## [EXERCISE DETAILS]
Leave the pictures out and give every entry again exactly.

## [DATA FOR THE TASK]

——————

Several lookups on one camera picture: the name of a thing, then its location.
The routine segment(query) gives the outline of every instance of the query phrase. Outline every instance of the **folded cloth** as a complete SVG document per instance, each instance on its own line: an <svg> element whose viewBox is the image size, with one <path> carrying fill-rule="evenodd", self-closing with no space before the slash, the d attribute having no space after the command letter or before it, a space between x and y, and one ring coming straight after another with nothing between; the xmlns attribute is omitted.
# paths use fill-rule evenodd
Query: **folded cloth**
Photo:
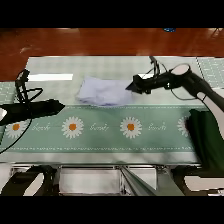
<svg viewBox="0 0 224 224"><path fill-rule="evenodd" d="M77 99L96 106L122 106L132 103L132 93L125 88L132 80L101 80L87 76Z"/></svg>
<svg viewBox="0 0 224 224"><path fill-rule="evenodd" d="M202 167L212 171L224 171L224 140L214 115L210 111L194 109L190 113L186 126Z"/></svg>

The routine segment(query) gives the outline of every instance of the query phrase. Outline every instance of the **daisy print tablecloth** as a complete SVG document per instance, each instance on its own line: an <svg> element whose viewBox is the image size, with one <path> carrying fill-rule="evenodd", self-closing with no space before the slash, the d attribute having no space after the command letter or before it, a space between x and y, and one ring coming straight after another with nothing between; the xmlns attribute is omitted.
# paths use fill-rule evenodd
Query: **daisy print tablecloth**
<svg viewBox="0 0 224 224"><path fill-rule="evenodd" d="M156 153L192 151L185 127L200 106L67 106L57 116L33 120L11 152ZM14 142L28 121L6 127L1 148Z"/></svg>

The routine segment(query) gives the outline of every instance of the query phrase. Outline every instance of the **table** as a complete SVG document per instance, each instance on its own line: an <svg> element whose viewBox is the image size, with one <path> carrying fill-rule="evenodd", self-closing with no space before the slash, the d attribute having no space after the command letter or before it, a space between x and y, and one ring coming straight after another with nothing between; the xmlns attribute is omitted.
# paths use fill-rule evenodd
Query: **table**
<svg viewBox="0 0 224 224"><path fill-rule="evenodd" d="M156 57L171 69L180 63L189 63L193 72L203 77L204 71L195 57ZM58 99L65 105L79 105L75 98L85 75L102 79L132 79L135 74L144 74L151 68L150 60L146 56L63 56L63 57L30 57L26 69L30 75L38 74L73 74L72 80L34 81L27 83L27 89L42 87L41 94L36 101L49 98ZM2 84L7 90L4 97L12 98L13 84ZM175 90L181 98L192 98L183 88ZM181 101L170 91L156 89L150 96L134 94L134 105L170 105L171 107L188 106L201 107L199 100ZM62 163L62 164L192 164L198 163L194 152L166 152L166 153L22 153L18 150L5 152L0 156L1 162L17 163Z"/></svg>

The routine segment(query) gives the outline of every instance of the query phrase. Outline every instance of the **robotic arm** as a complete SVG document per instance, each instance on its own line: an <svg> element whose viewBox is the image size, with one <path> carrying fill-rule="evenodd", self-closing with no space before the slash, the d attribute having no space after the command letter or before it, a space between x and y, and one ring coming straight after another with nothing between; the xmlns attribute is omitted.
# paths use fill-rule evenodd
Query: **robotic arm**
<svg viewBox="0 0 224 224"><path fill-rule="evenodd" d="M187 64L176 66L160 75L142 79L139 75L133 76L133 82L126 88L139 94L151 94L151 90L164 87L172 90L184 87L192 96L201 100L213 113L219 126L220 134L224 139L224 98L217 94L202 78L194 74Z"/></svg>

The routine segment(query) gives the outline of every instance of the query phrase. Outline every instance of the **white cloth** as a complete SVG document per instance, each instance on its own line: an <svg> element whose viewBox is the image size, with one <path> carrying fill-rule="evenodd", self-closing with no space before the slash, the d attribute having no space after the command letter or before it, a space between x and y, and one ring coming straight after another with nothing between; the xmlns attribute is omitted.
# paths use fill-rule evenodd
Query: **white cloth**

——————

## [EXPECTED ANSWER]
Several lookups on one camera picture: the name of a thing, then its location.
The routine segment(query) gives the outline of every instance of the query phrase. Outline every instance of the **folded cloth** as a complete SVG document per instance, each instance on its own line: an <svg> element whose viewBox is the image size, with one <path> carrying fill-rule="evenodd", self-closing with no space before the slash, the d attribute having no space after the command letter or before it, a space between x and y, and one ring coming straight after another with nothing between; the xmlns attribute is omitted.
# paths use fill-rule evenodd
Query: **folded cloth**
Photo:
<svg viewBox="0 0 224 224"><path fill-rule="evenodd" d="M77 99L96 106L122 106L132 103L132 93L125 88L132 80L101 80L87 76Z"/></svg>
<svg viewBox="0 0 224 224"><path fill-rule="evenodd" d="M202 167L212 171L224 171L224 140L214 115L210 111L194 109L190 113L186 126Z"/></svg>

The routine segment(query) gives the outline of every instance of the query phrase. Outline every instance of the **daisy print tablecloth** as a complete SVG document per instance, each instance on its own line: an <svg> element whose viewBox is the image size, with one <path> carrying fill-rule="evenodd", self-closing with no space before the slash, the d attribute having no space after the command letter or before it, a space between x and y, and one ring coming straight after another with nothing between; the xmlns attribute is omitted.
# paths use fill-rule evenodd
Query: **daisy print tablecloth**
<svg viewBox="0 0 224 224"><path fill-rule="evenodd" d="M156 153L192 151L185 127L200 106L67 106L57 116L33 120L11 152ZM14 142L28 121L6 127L1 148Z"/></svg>

The routine segment(query) gives the outline of every instance of the query phrase. Outline every instance of the **table** as a complete SVG document per instance, each instance on its own line: an <svg> element whose viewBox is the image size, with one <path> carrying fill-rule="evenodd", self-closing with no space before the slash, the d attribute having no space after the command letter or before it, a space between x and y, and one ring coming straight after another with nothing between; the xmlns attribute is omitted.
# paths use fill-rule evenodd
Query: **table**
<svg viewBox="0 0 224 224"><path fill-rule="evenodd" d="M156 57L171 69L180 63L189 63L193 72L203 77L204 71L195 57ZM58 99L65 105L79 105L75 98L85 75L102 79L132 79L135 74L144 74L151 68L150 60L146 56L63 56L63 57L30 57L26 69L30 75L38 74L73 74L72 80L34 81L27 83L27 89L42 87L41 94L36 101L49 98ZM2 84L7 90L4 97L12 98L13 84ZM175 90L181 98L192 98L183 88ZM181 101L170 91L156 89L150 96L134 94L134 105L170 105L171 107L188 106L201 107L199 100ZM62 163L62 164L192 164L198 163L194 152L166 152L166 153L22 153L18 150L5 152L0 156L1 162L17 163Z"/></svg>

The routine segment(query) gives the outline of every instance of the query phrase. Outline every instance of the **robotic arm** as a complete SVG document per instance, each instance on its own line: an <svg> element whose viewBox is the image size, with one <path> carrying fill-rule="evenodd", self-closing with no space before the slash, the d attribute having no space after the command letter or before it, a space between x and y, and one ring coming straight after another with nothing between; the xmlns attribute is omitted.
# paths use fill-rule evenodd
Query: **robotic arm**
<svg viewBox="0 0 224 224"><path fill-rule="evenodd" d="M187 64L176 66L160 75L142 79L139 75L133 76L133 82L126 88L139 94L151 94L151 90L164 87L172 90L184 87L192 96L201 100L213 113L219 126L220 134L224 139L224 98L217 94L202 78L194 74Z"/></svg>

The routine segment(query) gives the outline of every instance of the query phrase. Outline every instance of the **white cloth** as a complete SVG document per instance, each instance on its own line: an <svg> element whose viewBox is the image size, with one <path> carrying fill-rule="evenodd", self-closing with no space before the slash, the d attribute having no space after the command letter or before it, a space between x and y, and one ring coming straight after another with nothing between; the xmlns attribute is omitted.
# paths use fill-rule evenodd
Query: **white cloth**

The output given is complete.